From the first line through the line containing "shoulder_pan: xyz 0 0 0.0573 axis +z", transcribe the records exactly and include no other lines.

START Available records

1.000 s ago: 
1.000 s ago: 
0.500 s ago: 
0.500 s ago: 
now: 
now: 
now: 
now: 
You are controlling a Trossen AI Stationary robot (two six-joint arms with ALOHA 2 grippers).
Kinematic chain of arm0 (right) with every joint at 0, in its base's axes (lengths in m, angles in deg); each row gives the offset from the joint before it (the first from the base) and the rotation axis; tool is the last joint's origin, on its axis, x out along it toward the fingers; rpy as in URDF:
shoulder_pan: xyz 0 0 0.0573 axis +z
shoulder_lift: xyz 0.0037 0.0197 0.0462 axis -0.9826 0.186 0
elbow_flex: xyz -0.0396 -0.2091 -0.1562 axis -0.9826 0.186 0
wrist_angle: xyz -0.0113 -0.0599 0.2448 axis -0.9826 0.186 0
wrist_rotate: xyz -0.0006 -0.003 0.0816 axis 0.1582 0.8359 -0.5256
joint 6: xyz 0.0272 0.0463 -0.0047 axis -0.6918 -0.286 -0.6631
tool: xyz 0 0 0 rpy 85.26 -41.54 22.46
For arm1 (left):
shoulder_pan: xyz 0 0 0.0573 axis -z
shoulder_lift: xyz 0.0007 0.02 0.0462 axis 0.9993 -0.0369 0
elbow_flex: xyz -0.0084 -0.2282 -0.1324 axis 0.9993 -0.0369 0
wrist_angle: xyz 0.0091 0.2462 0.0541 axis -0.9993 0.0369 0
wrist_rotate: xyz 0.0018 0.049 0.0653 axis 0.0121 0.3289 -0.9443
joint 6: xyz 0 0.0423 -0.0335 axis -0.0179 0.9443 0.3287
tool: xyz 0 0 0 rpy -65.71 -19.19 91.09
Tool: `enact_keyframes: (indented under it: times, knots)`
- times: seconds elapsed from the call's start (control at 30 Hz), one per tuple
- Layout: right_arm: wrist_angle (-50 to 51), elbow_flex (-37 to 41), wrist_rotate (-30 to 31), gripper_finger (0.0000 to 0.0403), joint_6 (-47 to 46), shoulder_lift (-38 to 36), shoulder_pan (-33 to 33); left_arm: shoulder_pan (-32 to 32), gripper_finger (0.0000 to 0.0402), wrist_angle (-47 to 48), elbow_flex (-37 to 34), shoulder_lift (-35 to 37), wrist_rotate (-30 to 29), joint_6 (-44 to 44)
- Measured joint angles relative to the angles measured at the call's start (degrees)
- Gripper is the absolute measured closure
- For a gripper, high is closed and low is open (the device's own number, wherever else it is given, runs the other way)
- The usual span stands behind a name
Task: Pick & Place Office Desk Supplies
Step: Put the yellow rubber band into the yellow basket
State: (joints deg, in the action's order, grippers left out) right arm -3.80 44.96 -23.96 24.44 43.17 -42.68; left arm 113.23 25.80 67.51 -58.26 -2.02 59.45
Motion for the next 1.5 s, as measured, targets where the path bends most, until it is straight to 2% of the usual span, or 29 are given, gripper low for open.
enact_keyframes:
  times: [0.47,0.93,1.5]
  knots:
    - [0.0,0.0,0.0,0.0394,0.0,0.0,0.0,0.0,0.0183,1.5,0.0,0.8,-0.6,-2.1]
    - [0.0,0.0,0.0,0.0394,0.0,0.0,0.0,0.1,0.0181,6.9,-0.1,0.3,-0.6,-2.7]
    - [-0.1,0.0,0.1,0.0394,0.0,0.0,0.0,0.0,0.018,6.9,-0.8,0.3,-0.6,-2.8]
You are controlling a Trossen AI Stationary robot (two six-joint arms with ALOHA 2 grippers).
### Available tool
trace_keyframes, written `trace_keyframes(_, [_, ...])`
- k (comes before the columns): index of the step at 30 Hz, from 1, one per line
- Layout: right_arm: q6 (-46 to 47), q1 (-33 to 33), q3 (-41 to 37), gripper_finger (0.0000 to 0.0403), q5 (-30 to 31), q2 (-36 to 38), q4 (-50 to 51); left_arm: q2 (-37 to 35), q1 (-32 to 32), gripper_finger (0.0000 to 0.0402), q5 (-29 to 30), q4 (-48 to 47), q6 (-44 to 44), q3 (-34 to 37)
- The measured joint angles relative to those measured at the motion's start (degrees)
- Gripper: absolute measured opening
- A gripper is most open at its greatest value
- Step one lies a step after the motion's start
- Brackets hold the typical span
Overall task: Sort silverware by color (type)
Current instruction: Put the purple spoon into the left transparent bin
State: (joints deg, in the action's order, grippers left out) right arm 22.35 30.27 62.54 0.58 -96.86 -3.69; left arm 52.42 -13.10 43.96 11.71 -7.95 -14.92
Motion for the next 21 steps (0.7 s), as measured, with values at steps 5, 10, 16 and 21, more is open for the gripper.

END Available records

**Task solution:**
1.000 s ago: 
1.000 s ago: 
0.500 s ago: 
0.500 s ago: 
now: 
now: 
now: 
now: 
You are controlling a Trossen AI Stationary robot (two six-joint arms with ALOHA 2 grippers).
Kinematic chain of arm0 (right) with every joint at 0, in its base's axes (lengths in m, angles in deg); each row gives the offset from the joint before it (the first from the base) and the rotation axis; tool is the last joint's origin, on its axis, x out along it toward the fingers; rpy as in URDF:
shoulder_pan: xyz 0 0 0.0573 axis +z

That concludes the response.